(Stored entries)
---*---

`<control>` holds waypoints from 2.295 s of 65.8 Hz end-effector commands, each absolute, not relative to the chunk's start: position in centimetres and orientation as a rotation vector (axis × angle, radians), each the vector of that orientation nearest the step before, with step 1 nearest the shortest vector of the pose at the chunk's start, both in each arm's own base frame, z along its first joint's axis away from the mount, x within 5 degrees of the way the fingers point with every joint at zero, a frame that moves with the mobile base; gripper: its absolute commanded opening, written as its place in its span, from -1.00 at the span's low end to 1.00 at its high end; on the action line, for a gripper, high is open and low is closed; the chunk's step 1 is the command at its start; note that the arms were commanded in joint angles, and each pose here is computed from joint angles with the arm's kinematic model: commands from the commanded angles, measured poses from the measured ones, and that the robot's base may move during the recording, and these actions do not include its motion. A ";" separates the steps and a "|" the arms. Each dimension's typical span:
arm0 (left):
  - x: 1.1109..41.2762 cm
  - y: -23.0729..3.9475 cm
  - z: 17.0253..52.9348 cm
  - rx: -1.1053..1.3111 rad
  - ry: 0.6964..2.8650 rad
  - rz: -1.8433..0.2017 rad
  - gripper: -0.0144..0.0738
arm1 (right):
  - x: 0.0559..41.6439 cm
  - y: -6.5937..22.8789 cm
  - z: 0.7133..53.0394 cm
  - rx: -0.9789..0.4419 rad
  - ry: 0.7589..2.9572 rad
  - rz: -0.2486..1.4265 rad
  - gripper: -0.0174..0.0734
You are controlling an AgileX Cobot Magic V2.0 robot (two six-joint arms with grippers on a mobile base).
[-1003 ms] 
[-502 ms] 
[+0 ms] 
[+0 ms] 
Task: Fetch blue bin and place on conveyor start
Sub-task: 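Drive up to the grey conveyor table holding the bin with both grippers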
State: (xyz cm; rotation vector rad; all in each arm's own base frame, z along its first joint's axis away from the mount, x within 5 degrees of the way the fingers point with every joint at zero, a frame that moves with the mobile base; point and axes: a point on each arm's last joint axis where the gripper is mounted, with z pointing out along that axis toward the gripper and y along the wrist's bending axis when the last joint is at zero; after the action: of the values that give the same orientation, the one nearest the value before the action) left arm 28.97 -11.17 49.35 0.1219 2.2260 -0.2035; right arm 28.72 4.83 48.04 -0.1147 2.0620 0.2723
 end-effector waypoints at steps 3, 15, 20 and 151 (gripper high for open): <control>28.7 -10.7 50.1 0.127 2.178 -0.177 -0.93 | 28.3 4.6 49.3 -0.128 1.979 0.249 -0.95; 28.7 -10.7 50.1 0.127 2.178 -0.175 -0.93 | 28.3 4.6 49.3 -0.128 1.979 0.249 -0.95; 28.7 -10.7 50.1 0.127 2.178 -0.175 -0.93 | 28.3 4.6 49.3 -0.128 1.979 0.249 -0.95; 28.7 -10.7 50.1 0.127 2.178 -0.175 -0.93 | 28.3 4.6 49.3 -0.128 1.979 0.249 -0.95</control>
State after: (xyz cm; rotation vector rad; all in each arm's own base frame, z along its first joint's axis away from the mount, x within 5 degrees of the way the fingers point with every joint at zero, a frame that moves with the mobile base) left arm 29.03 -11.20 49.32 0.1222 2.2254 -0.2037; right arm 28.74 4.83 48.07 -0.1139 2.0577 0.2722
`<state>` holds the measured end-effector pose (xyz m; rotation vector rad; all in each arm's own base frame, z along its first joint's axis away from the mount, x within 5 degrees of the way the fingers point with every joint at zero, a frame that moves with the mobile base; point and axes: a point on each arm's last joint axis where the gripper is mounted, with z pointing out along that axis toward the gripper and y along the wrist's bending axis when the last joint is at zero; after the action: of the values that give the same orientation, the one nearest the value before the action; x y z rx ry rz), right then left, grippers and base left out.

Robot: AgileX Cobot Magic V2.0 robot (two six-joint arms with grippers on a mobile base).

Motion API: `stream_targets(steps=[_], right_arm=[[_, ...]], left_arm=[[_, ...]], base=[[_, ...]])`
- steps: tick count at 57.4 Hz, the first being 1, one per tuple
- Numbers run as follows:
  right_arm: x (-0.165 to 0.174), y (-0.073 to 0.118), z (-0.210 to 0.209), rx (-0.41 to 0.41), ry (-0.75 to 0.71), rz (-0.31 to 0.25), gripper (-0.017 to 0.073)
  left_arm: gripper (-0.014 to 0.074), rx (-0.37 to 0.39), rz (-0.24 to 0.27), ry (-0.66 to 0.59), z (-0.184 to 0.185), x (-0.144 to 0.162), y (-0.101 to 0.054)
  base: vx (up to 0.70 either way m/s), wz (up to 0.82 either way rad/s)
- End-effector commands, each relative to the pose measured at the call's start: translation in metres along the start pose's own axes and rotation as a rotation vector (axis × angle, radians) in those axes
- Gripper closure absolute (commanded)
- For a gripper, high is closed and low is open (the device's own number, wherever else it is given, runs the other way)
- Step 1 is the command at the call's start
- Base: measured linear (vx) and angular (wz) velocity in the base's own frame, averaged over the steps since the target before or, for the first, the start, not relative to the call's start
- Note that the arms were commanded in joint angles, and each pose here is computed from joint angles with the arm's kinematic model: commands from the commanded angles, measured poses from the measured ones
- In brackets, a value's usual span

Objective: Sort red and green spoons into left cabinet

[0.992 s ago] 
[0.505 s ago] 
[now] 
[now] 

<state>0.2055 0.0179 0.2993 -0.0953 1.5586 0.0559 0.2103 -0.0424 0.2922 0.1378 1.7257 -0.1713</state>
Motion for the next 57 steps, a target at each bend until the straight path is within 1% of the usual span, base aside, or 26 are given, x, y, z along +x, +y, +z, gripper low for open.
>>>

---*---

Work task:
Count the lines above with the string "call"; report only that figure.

Result below:
3